◆ **TASK INSTRUCTIONS**
Write out exactly the lines below that run from the one containing "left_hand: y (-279" through the one containing "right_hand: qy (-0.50", both included, with no other lines.

** INFORMATION PROVIDED follows **

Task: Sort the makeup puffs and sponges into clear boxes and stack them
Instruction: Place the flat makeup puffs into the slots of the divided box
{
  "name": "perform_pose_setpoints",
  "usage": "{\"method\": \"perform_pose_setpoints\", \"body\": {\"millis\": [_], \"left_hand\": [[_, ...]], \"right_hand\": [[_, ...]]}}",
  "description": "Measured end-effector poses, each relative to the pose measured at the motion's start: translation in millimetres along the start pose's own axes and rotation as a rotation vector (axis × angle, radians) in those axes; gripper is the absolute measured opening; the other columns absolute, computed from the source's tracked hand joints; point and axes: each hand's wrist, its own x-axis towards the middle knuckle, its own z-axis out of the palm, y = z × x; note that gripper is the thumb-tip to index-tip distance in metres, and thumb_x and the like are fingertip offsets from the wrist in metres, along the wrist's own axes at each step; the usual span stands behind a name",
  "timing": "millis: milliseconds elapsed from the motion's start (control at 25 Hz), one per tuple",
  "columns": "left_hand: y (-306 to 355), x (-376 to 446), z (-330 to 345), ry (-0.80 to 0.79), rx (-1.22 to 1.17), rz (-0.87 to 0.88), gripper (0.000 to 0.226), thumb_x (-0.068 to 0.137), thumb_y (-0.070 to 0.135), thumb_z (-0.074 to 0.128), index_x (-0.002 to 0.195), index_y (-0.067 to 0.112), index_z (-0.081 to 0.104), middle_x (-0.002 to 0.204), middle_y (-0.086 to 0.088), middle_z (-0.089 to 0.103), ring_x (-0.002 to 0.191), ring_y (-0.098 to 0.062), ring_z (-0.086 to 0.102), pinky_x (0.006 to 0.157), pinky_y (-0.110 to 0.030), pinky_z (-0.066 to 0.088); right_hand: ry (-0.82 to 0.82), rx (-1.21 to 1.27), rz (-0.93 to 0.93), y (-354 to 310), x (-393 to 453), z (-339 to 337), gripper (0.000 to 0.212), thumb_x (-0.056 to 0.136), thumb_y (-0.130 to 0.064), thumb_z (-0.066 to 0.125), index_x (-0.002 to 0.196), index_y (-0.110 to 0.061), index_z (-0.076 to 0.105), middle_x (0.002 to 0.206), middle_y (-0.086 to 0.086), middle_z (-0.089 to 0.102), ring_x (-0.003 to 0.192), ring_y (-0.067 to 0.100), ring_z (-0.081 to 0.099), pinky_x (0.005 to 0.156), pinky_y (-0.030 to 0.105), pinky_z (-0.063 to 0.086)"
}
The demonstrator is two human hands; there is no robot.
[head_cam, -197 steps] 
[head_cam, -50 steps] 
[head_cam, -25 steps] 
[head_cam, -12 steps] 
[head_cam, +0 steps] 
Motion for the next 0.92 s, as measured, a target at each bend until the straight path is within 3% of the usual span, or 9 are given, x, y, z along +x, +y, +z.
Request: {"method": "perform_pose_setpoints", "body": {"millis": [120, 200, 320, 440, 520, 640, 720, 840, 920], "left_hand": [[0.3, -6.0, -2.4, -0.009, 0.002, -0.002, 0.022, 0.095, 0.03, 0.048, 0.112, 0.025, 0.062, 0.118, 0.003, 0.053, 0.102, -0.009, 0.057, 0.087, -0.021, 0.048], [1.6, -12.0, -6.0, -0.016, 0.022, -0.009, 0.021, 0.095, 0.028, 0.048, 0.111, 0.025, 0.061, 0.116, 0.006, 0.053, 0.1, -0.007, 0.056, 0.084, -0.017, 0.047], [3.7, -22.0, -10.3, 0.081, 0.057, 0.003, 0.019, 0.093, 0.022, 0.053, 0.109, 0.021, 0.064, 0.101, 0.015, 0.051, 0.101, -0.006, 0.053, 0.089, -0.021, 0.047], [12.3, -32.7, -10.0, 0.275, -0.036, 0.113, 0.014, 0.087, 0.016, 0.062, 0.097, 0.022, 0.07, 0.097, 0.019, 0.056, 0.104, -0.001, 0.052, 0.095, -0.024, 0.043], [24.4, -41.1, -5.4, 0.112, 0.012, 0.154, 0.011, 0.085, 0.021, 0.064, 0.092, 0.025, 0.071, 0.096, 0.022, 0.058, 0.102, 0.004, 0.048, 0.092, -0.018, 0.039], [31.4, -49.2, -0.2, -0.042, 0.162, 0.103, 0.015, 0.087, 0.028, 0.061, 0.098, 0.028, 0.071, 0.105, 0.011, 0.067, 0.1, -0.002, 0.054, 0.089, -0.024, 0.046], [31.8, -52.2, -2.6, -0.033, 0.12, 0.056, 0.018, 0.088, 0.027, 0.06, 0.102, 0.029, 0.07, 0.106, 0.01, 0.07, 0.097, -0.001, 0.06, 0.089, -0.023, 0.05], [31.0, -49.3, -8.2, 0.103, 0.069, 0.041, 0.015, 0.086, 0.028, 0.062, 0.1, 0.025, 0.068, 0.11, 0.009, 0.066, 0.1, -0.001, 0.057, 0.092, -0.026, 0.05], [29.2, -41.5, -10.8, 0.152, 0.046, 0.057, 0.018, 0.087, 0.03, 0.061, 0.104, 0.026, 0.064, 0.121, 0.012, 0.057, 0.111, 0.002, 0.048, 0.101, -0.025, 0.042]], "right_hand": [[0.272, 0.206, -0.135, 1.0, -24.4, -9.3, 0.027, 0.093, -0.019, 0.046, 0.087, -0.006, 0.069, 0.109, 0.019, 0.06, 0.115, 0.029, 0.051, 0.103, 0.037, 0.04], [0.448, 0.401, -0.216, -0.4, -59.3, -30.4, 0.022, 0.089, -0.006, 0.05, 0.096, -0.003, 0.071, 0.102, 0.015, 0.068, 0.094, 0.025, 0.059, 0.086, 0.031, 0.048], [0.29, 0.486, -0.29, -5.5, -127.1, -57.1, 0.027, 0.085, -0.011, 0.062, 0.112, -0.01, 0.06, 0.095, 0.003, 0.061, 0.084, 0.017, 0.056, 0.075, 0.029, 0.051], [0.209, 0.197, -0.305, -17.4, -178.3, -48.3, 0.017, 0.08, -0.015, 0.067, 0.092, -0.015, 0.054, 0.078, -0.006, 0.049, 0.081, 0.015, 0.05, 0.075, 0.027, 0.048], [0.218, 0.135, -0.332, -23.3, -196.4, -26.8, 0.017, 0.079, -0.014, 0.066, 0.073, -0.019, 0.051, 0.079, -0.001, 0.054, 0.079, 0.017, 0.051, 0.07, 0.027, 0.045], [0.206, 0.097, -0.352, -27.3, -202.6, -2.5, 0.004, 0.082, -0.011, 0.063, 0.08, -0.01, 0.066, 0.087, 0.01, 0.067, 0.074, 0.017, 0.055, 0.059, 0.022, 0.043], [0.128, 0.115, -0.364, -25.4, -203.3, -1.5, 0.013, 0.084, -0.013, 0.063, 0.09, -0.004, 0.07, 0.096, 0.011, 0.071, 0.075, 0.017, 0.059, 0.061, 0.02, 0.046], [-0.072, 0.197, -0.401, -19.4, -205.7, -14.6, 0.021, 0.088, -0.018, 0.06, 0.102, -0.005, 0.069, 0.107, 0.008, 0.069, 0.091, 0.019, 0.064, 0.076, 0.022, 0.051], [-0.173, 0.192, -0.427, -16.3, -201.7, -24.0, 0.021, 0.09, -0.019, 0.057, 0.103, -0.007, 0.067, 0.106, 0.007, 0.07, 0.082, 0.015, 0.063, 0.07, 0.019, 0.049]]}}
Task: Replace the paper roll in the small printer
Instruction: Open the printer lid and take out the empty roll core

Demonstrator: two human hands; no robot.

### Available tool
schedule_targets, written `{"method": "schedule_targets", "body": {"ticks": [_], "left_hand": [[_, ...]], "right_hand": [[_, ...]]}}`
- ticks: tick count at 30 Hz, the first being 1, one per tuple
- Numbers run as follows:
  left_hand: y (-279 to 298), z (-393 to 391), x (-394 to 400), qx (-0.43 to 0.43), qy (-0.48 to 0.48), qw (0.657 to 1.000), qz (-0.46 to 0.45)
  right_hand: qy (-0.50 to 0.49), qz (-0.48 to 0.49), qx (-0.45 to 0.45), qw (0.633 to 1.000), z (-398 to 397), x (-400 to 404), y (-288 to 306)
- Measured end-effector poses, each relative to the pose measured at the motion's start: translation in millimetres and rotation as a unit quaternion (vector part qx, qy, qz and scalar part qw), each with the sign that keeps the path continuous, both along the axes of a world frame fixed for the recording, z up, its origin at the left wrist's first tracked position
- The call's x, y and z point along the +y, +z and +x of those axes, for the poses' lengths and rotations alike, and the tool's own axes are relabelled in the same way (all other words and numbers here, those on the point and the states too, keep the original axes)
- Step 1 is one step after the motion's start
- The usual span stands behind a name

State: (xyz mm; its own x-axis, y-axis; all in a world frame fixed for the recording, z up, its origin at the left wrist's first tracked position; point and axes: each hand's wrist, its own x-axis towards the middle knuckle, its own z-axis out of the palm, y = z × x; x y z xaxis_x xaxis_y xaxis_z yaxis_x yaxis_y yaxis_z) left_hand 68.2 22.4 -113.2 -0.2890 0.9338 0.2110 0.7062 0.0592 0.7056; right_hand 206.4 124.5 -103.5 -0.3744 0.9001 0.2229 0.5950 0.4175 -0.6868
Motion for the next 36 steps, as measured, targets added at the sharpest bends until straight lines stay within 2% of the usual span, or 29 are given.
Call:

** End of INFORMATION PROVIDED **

◆ **RESPONSE AREA**
  left_hand: y (-279 to 298), z (-393 to 391), x (-394 to 400), qx (-0.43 to 0.43), qy (-0.48 to 0.48), qw (0.657 to 1.000), qz (-0.46 to 0.45)
  right_hand: qy (-0.50 to 0.49), qz (-0.48 to 0.49), qx (-0.45 to 0.45), qw (0.633 to 1.000), z (-398 to 397), x (-400 to 404), y (-288 to 306)

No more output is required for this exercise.